Todavía puedo ver sus rostros lamentándose desde aquí, a pesar de la oscuridad. A veces llego a oír el murmullo ahogado de sus gargantas gastadas, arrepentidas por haber ensuciado el cielo. No recuerdo cómo ni porque, el cuándo también se escapó hace mucho, pero un día —o una noche, tal vez— las llanuras azules que cubrían nuestras cabezas eran ahora negras como el hollín. Decidí entonces, quizás por vocación de artista frustrado o por nostalgia empedernida, devolverle el color a los cielos a pinceladas.
Mi andamiaje de pintor es una cárcel corcel con vida propia, fuerte e incansable, decorada con el azul que no quiero olvidar y que con paciencia trato de revivir.

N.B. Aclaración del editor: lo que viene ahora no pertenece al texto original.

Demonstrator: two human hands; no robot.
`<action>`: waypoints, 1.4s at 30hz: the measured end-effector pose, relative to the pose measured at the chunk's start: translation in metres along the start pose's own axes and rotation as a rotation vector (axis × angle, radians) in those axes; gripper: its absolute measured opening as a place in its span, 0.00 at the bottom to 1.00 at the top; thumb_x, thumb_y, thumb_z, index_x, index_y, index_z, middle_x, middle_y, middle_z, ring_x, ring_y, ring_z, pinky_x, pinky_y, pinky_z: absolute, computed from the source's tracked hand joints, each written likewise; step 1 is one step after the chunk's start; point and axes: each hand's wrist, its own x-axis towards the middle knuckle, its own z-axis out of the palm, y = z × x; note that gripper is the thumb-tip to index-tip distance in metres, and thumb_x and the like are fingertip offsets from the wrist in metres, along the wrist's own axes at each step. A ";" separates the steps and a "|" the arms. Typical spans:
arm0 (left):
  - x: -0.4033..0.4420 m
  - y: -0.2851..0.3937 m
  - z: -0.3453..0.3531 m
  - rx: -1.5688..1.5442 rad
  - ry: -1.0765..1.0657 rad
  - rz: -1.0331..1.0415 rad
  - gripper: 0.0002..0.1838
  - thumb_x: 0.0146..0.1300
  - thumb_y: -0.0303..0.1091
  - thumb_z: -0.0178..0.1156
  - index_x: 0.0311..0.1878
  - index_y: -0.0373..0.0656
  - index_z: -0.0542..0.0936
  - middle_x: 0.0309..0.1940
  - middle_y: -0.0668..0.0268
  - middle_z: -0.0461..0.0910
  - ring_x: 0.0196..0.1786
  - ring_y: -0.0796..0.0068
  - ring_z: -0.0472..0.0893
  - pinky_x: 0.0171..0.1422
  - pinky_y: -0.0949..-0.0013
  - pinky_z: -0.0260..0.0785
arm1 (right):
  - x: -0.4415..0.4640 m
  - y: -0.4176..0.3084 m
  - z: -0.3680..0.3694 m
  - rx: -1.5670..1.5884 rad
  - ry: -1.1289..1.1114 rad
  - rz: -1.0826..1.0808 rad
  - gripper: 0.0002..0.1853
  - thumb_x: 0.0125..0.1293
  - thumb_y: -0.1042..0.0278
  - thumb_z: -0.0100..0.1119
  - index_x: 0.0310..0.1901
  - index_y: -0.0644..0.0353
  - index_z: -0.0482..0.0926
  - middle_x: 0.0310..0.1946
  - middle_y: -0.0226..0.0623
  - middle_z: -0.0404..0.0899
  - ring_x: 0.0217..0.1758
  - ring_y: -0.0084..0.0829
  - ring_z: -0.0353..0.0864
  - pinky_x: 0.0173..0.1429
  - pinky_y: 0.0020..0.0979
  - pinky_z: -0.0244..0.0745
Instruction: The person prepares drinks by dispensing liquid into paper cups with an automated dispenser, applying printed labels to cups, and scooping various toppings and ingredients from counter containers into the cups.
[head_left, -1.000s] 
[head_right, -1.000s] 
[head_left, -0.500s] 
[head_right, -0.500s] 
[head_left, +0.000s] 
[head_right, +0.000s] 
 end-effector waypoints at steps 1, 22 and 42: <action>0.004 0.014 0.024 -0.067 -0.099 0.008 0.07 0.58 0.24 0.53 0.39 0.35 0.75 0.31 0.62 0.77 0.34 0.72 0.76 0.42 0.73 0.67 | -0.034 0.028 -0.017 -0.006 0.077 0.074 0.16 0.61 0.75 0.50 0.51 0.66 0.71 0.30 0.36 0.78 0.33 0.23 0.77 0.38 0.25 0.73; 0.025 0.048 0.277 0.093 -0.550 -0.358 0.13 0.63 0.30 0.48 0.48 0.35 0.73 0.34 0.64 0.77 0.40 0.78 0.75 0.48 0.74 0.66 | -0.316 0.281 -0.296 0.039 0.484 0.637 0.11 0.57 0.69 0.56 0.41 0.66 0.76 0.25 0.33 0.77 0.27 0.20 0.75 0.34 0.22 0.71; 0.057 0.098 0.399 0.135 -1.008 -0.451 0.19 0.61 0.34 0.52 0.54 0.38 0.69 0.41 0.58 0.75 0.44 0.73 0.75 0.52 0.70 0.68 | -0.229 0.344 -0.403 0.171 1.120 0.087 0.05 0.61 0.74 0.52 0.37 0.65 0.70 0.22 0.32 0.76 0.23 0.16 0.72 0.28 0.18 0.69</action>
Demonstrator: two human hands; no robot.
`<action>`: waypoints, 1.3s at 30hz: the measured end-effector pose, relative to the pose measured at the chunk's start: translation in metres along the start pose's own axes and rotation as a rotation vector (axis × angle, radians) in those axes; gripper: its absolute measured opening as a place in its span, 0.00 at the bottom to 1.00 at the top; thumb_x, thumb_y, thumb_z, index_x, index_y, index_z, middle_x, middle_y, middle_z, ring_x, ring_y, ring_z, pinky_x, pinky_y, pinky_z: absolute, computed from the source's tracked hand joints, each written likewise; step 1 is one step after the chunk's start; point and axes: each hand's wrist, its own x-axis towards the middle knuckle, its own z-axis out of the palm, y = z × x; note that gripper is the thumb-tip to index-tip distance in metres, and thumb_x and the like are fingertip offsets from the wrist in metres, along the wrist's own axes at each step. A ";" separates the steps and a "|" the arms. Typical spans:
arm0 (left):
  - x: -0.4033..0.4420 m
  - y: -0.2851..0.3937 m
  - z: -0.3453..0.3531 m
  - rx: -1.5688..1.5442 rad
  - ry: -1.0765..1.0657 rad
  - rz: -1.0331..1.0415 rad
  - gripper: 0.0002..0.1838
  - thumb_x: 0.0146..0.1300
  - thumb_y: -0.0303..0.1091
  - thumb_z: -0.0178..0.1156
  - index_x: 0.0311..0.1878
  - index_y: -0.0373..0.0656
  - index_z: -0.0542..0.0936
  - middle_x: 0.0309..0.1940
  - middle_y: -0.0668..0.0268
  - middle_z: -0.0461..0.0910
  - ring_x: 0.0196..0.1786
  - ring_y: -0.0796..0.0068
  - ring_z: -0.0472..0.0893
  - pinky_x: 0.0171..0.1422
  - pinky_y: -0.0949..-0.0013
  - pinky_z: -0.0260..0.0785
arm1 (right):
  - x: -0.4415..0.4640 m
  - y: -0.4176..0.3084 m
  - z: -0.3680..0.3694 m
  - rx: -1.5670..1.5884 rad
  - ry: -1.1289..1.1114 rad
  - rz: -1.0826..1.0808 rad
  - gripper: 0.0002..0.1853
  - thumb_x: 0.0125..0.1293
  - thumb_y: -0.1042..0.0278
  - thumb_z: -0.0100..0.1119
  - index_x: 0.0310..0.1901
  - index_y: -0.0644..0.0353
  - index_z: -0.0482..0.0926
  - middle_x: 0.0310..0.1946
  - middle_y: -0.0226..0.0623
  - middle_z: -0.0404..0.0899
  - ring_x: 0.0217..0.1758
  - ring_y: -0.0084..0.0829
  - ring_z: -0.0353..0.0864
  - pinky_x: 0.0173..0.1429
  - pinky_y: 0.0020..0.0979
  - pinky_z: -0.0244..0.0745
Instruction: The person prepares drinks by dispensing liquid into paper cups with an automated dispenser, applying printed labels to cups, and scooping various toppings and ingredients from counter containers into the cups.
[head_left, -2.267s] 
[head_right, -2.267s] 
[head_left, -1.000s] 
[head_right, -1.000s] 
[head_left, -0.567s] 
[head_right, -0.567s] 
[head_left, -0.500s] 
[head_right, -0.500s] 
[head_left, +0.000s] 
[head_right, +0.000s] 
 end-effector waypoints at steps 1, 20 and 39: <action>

Hasta me procuré una gran tela para no caer en la negligencia de ensuciar el suelo con mi trabajo, es suficiente tener que preocuparme con la bóveda celeste para no condenar a otra alma a hacerle el mismo servicio a la tierra.
Y aunque inevitablemente solitario en la faena no estoy solo en mis días, siempre me acompaña un caracol ardiente que ancla mi cordura con historias de ciudades vivientes y éxodos de fuego. Sin embargo reconozco que mi oficio ha hecho estragos en mi sanidad, a pesar de la compañía, a pesar del empeño de mi pincel. Confieso ver a veces, entre el negro imperante, a una figura infantil que siento mía. Mía quizás por ser fruto de mi vientre o mía por ser el recuerdo de días iluminados. Pero buscando a ese niño furtivo empiezo a ver algo del color que tanta falta me hacía, y sé que aún queda mucho trabajo por hacer. El cielo necesita otra mano de pintura.